__TASK OBJECTIVE__. Please restate the data word for word, in full.

__SUPPLIED INFORMATION__.
----------

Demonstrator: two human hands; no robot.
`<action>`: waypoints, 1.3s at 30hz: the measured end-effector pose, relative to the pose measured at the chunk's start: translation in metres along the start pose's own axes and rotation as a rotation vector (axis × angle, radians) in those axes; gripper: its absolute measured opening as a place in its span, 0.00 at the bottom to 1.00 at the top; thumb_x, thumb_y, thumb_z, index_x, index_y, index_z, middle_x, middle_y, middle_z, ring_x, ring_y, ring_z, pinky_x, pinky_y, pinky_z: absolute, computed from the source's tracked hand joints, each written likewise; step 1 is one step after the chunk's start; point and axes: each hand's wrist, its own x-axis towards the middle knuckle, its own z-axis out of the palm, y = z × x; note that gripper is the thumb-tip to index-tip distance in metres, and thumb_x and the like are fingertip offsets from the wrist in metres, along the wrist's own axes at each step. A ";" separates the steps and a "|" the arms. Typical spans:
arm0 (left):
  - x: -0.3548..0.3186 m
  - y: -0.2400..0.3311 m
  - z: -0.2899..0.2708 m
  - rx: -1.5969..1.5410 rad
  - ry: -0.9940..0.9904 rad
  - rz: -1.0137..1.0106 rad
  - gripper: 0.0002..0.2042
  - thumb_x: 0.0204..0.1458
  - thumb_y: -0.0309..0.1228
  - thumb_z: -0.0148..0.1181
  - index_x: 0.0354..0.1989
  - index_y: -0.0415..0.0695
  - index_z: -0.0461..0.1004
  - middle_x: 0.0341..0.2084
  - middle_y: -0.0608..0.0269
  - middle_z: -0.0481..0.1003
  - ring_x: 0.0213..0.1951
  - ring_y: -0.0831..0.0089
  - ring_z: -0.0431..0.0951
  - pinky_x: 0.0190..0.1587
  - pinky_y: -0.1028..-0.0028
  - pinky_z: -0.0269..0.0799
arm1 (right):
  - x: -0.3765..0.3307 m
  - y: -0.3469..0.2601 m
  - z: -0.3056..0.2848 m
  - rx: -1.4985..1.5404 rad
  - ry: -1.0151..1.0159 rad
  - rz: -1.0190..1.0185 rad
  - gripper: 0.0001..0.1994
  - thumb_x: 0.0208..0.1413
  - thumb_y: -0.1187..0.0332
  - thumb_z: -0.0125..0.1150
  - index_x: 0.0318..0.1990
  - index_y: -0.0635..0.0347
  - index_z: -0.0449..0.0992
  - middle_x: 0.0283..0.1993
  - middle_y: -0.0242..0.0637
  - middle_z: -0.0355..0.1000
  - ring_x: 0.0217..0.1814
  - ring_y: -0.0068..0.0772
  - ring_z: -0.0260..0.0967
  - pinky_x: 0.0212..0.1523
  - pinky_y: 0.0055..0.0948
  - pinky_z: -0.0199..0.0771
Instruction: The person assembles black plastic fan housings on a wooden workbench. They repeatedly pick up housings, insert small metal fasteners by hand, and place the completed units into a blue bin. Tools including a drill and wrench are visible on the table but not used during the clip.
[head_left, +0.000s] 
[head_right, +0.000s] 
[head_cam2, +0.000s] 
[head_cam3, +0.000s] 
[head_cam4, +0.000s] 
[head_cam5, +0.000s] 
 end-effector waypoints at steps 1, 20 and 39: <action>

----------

__ANSWER__.
Demonstrator: two human hands; no robot.
`<action>`: waypoints, 1.3s at 30hz: the measured end-effector pose, relative to the pose measured at the chunk's start: translation in metres along the start pose's own axes and rotation as a rotation vector (axis × angle, radians) in those axes; gripper: its absolute measured opening as a place in its span, 0.00 at the bottom to 1.00 at the top; thumb_x, thumb_y, thumb_z, index_x, index_y, index_z, middle_x, middle_y, middle_z, ring_x, ring_y, ring_z, pinky_x, pinky_y, pinky_z: absolute, computed from the source's tracked hand joints, each written likewise; step 1 is one step after the chunk's start; point and axes: each hand's wrist, its own x-axis towards the middle knuckle, its own z-axis out of the palm, y = z × x; note that gripper is the thumb-tip to index-tip distance in metres, and thumb_x and the like are fingertip offsets from the wrist in metres, along the wrist's own axes at each step. A ";" separates the steps and a "|" the arms. Typical spans:
arm0 (left):
  - x: -0.3548..0.3186 m
  - y: -0.2400..0.3311 m
  - z: -0.2899..0.2708 m
  - rx: -1.5969..1.5410 rad
  - ry: -0.9940..0.9904 rad
  - rz: -1.0137..1.0106 rad
  - gripper: 0.0002..0.2042
  - thumb_x: 0.0204..0.1458
  - thumb_y: -0.0309..0.1228
  - thumb_z: -0.0148..0.1181
  - index_x: 0.0354..0.1989
  - index_y: -0.0415..0.0695
  - index_z: -0.0461..0.1004
  - middle_x: 0.0341..0.2084
  - middle_y: -0.0608..0.0269
  - middle_z: -0.0481..0.1003
  - ring_x: 0.0213..0.1951
  - ring_y: -0.0831..0.0089
  - ring_z: -0.0431..0.0951
  - pinky_x: 0.0190..0.1587
  - pinky_y: -0.1028..-0.0028
  - pinky_z: -0.0269..0.0799
arm1 (right):
  - x: -0.3765..0.3307 m
  - y: -0.3469..0.2601 m
  - z: -0.3056..0.2848 m
  - rx: -1.4985..1.5404 rad
  - ry: -1.0151..1.0159 rad
  - rz: -1.0190..1.0185 rad
  - gripper: 0.0001..0.1994
  - thumb_x: 0.0208..0.1413
  - thumb_y: -0.1187..0.0332
  - thumb_z: -0.0125..0.1150
  - index_x: 0.0318..0.1990
  - index_y: -0.0635..0.0347
  - index_z: -0.0449..0.0992
  - middle_x: 0.0283..0.1993
  - middle_y: -0.0242..0.0637
  - middle_z: -0.0355..0.1000
  - ring_x: 0.0217..0.1814
  - ring_y: -0.0068..0.0772
  - ring_z: -0.0260..0.0967
  - pinky_x: 0.0212..0.1523
  - pinky_y: 0.0055..0.0948
  - pinky_z: -0.0199..0.0771
Instruction: The person assembles black plastic fan housings on a wooden workbench. They repeatedly pick up housings, insert small metal fasteners by hand, and place the completed units into a blue bin. Tools including a drill and wrench are visible on the table but not used during the clip.
[head_left, +0.000s] 
[head_right, +0.000s] 
[head_cam2, +0.000s] 
[head_cam3, +0.000s] 
[head_cam4, +0.000s] 
[head_cam5, +0.000s] 
 end-effector waypoints at steps 1, 20 and 39: <action>

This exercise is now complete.